Our study highlights the wide variety of clinical outcomes reported in the included studies. Furthermore, studies used different measurement tools for the same outcome. For example, post-concussion symptoms were reported individually (for example,: presence or absence of headache) or using a composite score grouping many symptoms (for example,: Rivermead Post-Concussion Symptoms Questionnaire (RPCSQ, VAS for each symptom, head injury questionnaire). Variability was also related to the timing of measurement. While one study evaluated the effect of the intervention at 3 days, others measured it at 6 to 12 months. Variability in outcome may be related to the presence of divergent definitions of persistent post-concussion syndrome. For example, persistent post-concussion syndrome occurs after 3 months according to the DSM-IV-TR [59], but after only 1 month according to the ICD-10 [60]. This variability has been evoked in the past, and authors have suggested standardization [6163]. Moreover, the NIH, through the National Institute of Neurological Disorders and Stroke (NINDS), developed the Common Data Element (CDE) project (http://www.commondataelements.ninds.nih.gov/#page=Default). The goal of this initiative was to develop data standards for neurology clinical research. The initiative permitted the creation of common definitions and datasets to consistently capture and record outcomes across clinical studies in neurology. In our systematic review, the outcomes most commonly reported were the presence or absence of headache, dizziness, or memory problems.

Limitations

The most important limitation to our systematic review is related to the large heterogeneity of interventions and outcomes. This limited our ability to group studies together based on intervention. In addition, the wide diversity in outcome measures and timing of their measurement limited our ability to conduct a meta-analysis including most studies. However, this in turn is one of the main findings of this study, further supporting the need to standardize definitions and methods in order to advance research in the field. A qualitative description of the interventions and the studies will help readers come to a better understanding of the subject. As with all systematic reviews, there is an inherent limitation related to publication bias. The small number of studies and their heterogeneity limited our ability to evaluate the extent of publication bias.

Conclusion

Our systematic review demonstrates a paucity of clinical trials for patients who sustain mTBI. According to the published literature, no intervention initiated acutely has been clearly associated with a positive outcome for patients who sustain mTBI, and there is little evidence suggesting that follow-up interventions may be associated with a better outcome. Considering the high proportion of patients with persistent symptoms after mTBI, it would seem essential to evaluate potential treatments to decrease these symptoms.

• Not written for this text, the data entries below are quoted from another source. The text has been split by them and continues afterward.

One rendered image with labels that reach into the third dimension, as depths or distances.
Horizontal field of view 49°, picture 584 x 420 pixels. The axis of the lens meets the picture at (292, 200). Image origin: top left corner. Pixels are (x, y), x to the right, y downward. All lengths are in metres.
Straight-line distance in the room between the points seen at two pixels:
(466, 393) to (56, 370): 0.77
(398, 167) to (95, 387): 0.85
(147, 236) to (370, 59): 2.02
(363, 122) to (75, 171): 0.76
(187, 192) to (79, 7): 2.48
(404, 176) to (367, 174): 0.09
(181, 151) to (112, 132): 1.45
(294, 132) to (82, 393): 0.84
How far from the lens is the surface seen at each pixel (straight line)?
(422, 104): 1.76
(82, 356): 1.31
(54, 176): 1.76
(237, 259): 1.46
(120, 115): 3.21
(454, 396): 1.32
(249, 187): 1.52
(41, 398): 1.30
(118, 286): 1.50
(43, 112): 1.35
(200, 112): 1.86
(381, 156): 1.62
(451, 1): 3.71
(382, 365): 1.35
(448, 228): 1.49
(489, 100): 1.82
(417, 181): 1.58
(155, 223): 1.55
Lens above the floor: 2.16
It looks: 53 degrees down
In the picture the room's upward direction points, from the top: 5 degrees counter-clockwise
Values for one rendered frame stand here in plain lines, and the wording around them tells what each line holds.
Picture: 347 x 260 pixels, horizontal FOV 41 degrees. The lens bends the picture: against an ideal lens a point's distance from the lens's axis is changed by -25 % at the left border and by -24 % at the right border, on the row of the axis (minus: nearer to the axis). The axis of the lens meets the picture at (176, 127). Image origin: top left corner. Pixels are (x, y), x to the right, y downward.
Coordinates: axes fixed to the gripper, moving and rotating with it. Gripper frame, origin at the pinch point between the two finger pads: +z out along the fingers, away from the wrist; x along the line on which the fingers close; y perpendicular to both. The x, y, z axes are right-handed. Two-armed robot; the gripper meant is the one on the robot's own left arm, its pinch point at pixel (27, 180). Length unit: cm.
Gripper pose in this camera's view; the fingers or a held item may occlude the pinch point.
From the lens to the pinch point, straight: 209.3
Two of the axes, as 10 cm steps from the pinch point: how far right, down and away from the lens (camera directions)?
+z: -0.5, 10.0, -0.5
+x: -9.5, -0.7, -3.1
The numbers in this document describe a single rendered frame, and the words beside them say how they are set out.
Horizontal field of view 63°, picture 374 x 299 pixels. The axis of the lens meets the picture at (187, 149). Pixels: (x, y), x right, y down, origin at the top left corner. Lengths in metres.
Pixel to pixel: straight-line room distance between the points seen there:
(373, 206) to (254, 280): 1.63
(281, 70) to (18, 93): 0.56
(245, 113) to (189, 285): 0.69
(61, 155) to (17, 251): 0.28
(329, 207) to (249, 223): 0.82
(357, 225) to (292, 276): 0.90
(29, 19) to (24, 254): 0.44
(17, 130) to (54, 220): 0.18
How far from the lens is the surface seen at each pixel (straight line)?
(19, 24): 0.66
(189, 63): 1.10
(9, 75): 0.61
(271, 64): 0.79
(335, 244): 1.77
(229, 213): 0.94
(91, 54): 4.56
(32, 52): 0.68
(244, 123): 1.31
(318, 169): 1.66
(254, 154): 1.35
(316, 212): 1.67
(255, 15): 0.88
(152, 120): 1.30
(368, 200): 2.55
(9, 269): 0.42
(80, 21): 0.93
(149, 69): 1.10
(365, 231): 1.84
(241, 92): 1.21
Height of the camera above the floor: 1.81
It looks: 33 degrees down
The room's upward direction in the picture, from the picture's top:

Finally, the large spectrum of outcomes evaluated for patients who sustain mTBI limits the possibilities for comparing treatments. Although a composite index score (continuous data) comprising many symptoms secondary to mTBI may be more useful for research purposes, researchers should also collect data on individual symptoms to permit comparison of studies. In addition, researchers should measure outcomes at 1 week, 1 month and 3 months after trauma. One potential research idea may be to ask patients having sustained a mTBI what outcomes would be meaningful for them.